In: Statistics and Probability
Here is data with y as the response variable.
(x,y): 59.2 48.5, 64.5 46.8, 47.4 13.8, -37.3 10, 71.4 84.9, 71.6 18.3, 64.4 28.3, 71.1 89.6, 56.2 6.2, 56.7 11.7, 69.1 23.8
Make a scatter plot of this data. Which point is an outlier? Enter as an ordered pair. For example (a,b) - with parenthesis.

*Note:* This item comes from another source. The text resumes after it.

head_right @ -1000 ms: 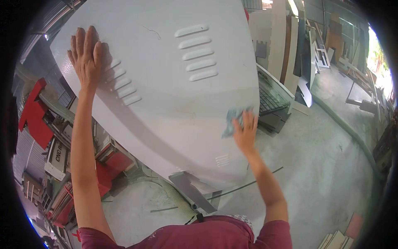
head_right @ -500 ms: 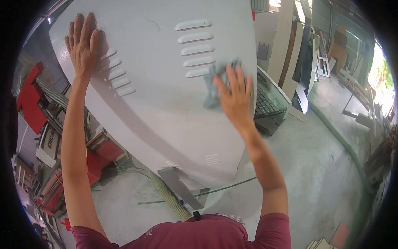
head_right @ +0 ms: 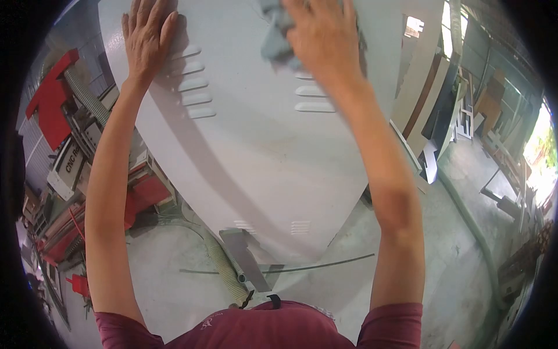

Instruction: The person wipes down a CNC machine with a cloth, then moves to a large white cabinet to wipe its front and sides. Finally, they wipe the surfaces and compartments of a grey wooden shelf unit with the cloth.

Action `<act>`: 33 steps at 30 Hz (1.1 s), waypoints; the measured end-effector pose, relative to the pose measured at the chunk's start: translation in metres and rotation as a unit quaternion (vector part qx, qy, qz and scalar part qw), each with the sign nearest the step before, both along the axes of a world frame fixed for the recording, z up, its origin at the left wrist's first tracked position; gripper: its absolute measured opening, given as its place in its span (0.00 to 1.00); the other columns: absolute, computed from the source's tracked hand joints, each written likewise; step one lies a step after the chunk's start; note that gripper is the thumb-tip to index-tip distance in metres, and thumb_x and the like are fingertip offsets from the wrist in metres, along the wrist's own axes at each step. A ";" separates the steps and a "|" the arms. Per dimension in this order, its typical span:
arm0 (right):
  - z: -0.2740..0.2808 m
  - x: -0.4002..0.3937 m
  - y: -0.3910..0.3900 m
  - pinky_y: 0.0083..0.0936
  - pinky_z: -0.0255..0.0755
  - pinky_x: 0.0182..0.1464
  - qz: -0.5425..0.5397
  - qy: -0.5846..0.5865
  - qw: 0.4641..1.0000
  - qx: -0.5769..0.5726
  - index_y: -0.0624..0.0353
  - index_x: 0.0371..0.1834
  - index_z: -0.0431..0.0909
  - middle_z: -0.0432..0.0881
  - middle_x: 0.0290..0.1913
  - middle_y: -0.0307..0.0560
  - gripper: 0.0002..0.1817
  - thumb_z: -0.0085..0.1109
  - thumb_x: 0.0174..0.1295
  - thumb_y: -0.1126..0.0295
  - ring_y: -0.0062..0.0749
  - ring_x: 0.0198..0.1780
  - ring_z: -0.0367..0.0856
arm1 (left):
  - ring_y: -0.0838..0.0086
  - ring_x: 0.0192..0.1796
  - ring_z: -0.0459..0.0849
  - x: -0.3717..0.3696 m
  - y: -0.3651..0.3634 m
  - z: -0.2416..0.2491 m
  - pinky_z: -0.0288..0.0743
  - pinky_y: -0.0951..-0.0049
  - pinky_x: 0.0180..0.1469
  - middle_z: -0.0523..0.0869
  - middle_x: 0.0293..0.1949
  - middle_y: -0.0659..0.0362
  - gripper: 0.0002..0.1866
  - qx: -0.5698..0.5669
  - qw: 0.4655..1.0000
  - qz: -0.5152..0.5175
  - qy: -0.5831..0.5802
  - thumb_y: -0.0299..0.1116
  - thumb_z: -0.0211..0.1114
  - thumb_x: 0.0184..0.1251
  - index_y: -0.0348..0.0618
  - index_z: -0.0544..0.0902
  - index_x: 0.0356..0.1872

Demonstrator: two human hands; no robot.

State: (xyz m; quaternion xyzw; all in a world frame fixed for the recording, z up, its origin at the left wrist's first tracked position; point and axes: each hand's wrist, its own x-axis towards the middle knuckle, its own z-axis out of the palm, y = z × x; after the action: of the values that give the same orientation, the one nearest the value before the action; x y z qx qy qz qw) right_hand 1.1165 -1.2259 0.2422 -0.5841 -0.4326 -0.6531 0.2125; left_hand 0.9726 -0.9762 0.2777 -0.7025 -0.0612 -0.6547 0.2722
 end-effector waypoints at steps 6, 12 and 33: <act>-0.145 0.008 0.007 0.48 0.50 0.68 -0.006 -0.042 0.990 -0.138 0.39 0.65 0.65 0.62 0.69 0.40 0.34 0.54 0.52 0.74 0.38 0.70 0.60 | 0.59 0.75 0.47 -0.001 0.001 -0.001 0.34 0.53 0.73 0.55 0.73 0.55 0.28 0.005 1.000 -0.004 0.000 0.51 0.44 0.69 0.54 0.65 0.68; -0.324 0.009 -0.028 0.46 0.35 0.73 -0.014 -0.092 0.884 -0.458 0.38 0.70 0.58 0.52 0.74 0.39 0.31 0.47 0.60 0.65 0.35 0.75 0.49 | 0.59 0.75 0.48 -0.002 0.000 -0.001 0.35 0.52 0.73 0.55 0.72 0.55 0.29 0.004 1.000 0.001 -0.003 0.52 0.43 0.69 0.53 0.65 0.68; 0.009 -0.019 0.050 0.48 0.53 0.67 0.064 -0.095 0.992 -0.045 0.36 0.62 0.68 0.65 0.67 0.41 0.34 0.60 0.49 0.76 0.40 0.67 0.63 | 0.55 0.74 0.48 -0.007 -0.001 -0.001 0.34 0.48 0.72 0.55 0.72 0.52 0.28 -0.010 1.000 -0.005 0.004 0.51 0.46 0.69 0.56 0.65 0.68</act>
State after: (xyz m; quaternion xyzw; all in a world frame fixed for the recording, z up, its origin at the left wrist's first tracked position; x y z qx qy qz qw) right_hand 1.0976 -1.1758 0.2508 -0.4996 -0.5159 -0.6707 0.1853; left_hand 0.9657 -0.9770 0.2766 -0.7080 -0.0636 -0.6526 0.2623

1. Find the regression equation for the data set without the outlier. Enter as an equation of the form y = a + b x . Rounded to three decimal places. Do not include the hat in y-hat. Find the regression equation for the data set with the outlier.
2. Enter as an equation of the form y = a + b x . Rounded to three decimal places. Do not include the hat in y-hat.
3. Is this outlier an influential point?
a. Yes, the outlier appears to be an influential point.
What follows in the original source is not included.